CSV supports two main types of workloads:

  • Clustered Microsoft Hyper-V VMs (including their virtual hard disk (VHD) files).
  • Scale-out file shares hosting application data for the SOFS clustered role.

CSV allows you to store disk files of multiple VMs on a single volume and run the VMs anywhere on any cluster node. Additionally, CSV accelerates the Live Migration functionality, eliminating the need to change the disk ownership when a VM moves to another node, which improves the performance and stability of the migration process.

While each node can independently read from and write to individual files on the volume, a single node functions as the CSV owner (or, coordinator) of the volume. That node hosts the mount of the volume. You have the option of assigning an individual volume to a specific owner, however, a failover cluster automatically distributes CSV ownership between cluster nodes. The distribution mechanism considers the number of CSVs that each node owns. The cluster service rebalances the ownership following such changes as adding, removing, or restarting a node.

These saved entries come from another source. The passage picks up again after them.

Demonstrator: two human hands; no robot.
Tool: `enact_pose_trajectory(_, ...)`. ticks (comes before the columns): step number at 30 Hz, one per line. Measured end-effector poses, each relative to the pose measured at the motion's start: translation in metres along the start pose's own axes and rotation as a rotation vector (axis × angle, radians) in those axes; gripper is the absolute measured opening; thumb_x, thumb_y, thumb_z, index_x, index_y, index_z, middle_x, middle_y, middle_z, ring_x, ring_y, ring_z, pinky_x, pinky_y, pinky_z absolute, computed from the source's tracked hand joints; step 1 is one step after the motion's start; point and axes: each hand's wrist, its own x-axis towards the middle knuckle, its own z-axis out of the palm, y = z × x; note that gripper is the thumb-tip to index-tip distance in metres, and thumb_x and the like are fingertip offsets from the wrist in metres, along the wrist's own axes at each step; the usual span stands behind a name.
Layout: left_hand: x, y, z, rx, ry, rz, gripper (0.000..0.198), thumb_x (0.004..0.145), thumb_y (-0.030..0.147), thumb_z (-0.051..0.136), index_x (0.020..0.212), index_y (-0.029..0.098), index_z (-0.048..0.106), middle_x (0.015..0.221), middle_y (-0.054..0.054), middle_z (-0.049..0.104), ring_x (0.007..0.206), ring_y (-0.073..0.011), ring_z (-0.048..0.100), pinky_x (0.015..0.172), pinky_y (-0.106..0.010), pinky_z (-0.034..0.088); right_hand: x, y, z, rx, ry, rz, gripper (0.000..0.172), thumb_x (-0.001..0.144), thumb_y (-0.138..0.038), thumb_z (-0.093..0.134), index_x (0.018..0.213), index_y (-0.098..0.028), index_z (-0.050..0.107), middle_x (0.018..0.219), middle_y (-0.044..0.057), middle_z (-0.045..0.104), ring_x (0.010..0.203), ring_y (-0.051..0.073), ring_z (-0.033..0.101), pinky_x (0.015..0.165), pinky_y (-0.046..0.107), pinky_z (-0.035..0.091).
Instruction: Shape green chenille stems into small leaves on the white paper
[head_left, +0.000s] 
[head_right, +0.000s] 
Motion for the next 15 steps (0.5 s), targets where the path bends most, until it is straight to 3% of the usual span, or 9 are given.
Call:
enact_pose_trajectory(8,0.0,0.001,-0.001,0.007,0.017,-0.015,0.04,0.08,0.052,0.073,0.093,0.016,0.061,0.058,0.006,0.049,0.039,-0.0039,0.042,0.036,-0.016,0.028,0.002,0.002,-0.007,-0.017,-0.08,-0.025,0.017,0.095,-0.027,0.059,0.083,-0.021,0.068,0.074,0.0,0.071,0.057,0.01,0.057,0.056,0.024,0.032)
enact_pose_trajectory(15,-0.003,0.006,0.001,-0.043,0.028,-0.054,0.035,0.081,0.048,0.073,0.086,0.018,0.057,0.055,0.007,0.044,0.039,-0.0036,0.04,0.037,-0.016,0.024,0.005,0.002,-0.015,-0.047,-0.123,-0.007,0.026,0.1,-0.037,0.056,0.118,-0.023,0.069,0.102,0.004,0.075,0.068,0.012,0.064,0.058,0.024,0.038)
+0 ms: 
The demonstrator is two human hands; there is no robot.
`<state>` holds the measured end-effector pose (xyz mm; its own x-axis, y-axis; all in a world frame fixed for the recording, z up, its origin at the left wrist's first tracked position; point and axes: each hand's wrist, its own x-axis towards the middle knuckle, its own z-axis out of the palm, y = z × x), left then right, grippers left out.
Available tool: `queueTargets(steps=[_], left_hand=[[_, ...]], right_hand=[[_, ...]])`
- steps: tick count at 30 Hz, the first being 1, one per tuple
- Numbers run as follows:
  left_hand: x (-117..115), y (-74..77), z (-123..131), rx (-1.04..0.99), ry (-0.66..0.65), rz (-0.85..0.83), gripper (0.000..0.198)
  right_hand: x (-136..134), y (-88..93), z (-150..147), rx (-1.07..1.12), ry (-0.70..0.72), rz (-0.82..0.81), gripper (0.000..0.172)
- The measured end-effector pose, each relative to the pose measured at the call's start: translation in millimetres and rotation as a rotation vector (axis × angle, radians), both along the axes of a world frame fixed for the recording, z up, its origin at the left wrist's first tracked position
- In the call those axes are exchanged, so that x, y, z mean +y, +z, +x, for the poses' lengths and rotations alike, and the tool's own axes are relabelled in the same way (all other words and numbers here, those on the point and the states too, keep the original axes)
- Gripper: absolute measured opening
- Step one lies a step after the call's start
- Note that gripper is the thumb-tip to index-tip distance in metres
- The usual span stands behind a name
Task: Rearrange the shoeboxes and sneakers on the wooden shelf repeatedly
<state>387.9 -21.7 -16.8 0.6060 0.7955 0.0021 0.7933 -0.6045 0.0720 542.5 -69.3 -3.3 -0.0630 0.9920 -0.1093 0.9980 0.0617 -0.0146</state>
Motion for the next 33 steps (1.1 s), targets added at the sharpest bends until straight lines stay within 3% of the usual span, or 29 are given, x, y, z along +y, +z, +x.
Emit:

When changes to file system metadata take place on a CSV volume, the owner is responsible for implementing them and managing their orchestration, synchronizing them across all cluster nodes with access to that volume. Such changes include, for example, starting, creating, migrating, or deleting VM disk files which reside on the volume. Metadata updates don't involve direct communication from non-owner cluster nodes to the shared storage hosting the volume.

In contrast, standard write and read operations to open files on a CSV volume don't affect metadata. Effectively, each cluster node with direct connectivity to the underlying storage can perform them independently, without relying on the CSV owner of that volume. Such operations, unlike metadata updates, constitute most of the storage activity.

The owner node also minimizes negative impact of storage connectivity failures and storage operations that prevent a given node from communicating directly with the storage. In case of such events, a node that needs to communicate with the underlying storage redirects disk I/O through a cluster network to the owner node of the corresponding volume. If the current coordinator node experiences a storage connectivity failure, all disk I/O operations are temporarily queued while the cluster automatically assigns the coordinator role to a new node.

Plan for CSV

To use CSV, your storage and disks must satisfy the following requirements:

  • File system format and disk configuration. A disk or storage space for a CSV volume must use a basic disk in either NTFS of ReFs format. When using storage spaces, you can configure a simple space, a mirror space, or a parity space.
  • Physical Disk cluster resources. CSV volume relies on the Physical Disk resource type. To create Physical Disk resource type, you need to add a disk or storage space to cluster storage.

Additional planning considerations include:

  • The number and size of logical unit numbers (LUNs) and volumes. You should consult your storage vendor for guidance.
  • The number and size of VMs (for VM deployments). While there are no limitations on the number of VMs per volume, you should consider aggregate I/O requirements when deciding on the optimal number.
  • Cluster networks. Cluster networks should allow for the potential increase in network traffic to the coordinator node during I/O redirection.

Implement CSV

The CSV feature is enabled by default in Failover Clustering. To add a disk to CSV, you must first include it in the Available Storage group of the cluster. Before you can add storage to the CSV, the corresponding disk must be available as shared storage to the cluster. When you create a failover cluster, all of the existing shared disks are automatically added to the cluster. At that point, you can add them to CSV. If you add more disks to the shared storage afterwards, you must first add the storage to the cluster and then add the storage to the CSV. You can perform all of these tasks by using Failover Cluster Manager or Windows PowerShell cmdlets.